*** Opening Given information ***
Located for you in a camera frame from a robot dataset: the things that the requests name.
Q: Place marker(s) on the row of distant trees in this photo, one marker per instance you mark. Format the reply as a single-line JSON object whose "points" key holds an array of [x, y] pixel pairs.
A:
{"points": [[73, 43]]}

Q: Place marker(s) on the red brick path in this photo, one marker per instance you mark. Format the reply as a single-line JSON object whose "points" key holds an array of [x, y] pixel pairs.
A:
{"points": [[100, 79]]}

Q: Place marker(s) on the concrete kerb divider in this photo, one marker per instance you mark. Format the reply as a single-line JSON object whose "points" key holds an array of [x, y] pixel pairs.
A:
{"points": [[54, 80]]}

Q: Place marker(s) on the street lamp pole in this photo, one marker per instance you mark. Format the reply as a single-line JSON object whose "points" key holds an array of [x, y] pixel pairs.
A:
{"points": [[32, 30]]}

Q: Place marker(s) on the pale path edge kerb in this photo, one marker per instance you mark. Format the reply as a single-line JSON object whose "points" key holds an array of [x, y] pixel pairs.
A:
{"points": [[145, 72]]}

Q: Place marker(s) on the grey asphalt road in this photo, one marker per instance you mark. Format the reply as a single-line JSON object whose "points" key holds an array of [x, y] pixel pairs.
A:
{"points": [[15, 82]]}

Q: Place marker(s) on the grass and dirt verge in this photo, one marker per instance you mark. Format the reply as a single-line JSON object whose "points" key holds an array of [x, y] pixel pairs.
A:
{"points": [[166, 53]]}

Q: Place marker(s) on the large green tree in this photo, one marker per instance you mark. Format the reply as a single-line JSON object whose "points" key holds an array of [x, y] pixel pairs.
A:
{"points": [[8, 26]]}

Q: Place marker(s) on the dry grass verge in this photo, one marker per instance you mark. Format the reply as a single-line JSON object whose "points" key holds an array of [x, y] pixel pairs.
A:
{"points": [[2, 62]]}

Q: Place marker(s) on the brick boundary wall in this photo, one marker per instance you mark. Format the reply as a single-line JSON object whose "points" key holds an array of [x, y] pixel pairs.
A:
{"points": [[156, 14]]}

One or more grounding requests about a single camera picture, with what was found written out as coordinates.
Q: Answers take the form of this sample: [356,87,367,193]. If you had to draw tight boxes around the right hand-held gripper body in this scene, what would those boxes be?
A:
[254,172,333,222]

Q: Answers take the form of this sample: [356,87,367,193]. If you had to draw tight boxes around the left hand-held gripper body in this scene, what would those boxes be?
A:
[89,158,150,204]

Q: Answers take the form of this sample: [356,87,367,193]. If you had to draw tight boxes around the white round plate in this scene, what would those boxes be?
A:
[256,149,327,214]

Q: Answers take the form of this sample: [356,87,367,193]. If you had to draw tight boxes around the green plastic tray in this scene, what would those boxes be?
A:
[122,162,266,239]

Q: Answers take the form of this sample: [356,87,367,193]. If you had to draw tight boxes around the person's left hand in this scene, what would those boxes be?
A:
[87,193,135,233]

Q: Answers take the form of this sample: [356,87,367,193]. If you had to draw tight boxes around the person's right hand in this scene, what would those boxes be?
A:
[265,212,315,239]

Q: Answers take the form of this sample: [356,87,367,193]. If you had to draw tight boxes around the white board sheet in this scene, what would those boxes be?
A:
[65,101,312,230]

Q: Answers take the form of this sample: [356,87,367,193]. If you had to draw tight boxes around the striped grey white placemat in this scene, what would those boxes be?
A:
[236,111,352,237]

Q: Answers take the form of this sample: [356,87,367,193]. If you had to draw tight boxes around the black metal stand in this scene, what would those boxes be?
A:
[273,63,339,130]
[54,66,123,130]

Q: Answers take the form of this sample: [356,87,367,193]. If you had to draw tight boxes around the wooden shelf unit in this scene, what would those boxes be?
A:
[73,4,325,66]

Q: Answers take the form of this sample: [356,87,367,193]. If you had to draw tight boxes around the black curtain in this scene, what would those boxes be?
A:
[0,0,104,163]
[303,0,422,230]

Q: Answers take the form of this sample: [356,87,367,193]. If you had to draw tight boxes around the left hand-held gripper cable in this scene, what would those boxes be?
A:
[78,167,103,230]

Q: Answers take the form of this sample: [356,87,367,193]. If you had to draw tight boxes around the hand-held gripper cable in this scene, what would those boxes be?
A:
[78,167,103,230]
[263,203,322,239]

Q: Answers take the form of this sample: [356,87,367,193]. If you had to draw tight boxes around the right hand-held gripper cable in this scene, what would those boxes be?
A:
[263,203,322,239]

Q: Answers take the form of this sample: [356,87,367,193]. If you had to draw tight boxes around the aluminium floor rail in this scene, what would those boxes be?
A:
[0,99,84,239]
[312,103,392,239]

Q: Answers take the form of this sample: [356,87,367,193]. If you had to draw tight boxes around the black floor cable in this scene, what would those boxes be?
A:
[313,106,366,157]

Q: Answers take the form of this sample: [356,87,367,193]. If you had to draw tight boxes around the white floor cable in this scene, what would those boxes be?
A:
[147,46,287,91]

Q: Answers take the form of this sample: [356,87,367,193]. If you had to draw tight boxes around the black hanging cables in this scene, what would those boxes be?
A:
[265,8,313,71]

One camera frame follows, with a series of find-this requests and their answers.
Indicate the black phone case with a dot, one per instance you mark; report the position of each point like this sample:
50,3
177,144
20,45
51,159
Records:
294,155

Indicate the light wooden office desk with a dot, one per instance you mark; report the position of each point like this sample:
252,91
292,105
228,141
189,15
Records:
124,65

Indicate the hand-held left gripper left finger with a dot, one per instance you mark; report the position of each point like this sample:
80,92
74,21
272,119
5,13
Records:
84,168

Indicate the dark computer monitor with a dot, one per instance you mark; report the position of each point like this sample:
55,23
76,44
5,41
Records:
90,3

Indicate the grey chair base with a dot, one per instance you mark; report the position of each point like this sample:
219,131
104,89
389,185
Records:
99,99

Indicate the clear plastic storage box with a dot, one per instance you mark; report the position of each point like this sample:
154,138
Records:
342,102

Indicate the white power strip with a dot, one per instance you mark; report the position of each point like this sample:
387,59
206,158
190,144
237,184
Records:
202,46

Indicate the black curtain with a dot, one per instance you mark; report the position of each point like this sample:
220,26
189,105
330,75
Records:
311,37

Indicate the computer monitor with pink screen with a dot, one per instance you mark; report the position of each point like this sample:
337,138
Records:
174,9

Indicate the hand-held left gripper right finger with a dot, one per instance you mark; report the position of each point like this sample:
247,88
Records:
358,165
*** Closing Given information ***
**What you have to do**
The expected answer is every line above in which the word "verge" appears.

**Solution below**
Q: Place marker(s) on the grass and dirt verge in this photo, one marker per instance you mark. Format the reply as a single-line JSON object whose "points" key holds an array of [x, y] pixel pairs.
Q: Place marker(s) on the dry grass verge in this photo, one marker per instance you mark. Format the reply as a single-line JSON object whose "points" key holds an array of [x, y] pixel pairs.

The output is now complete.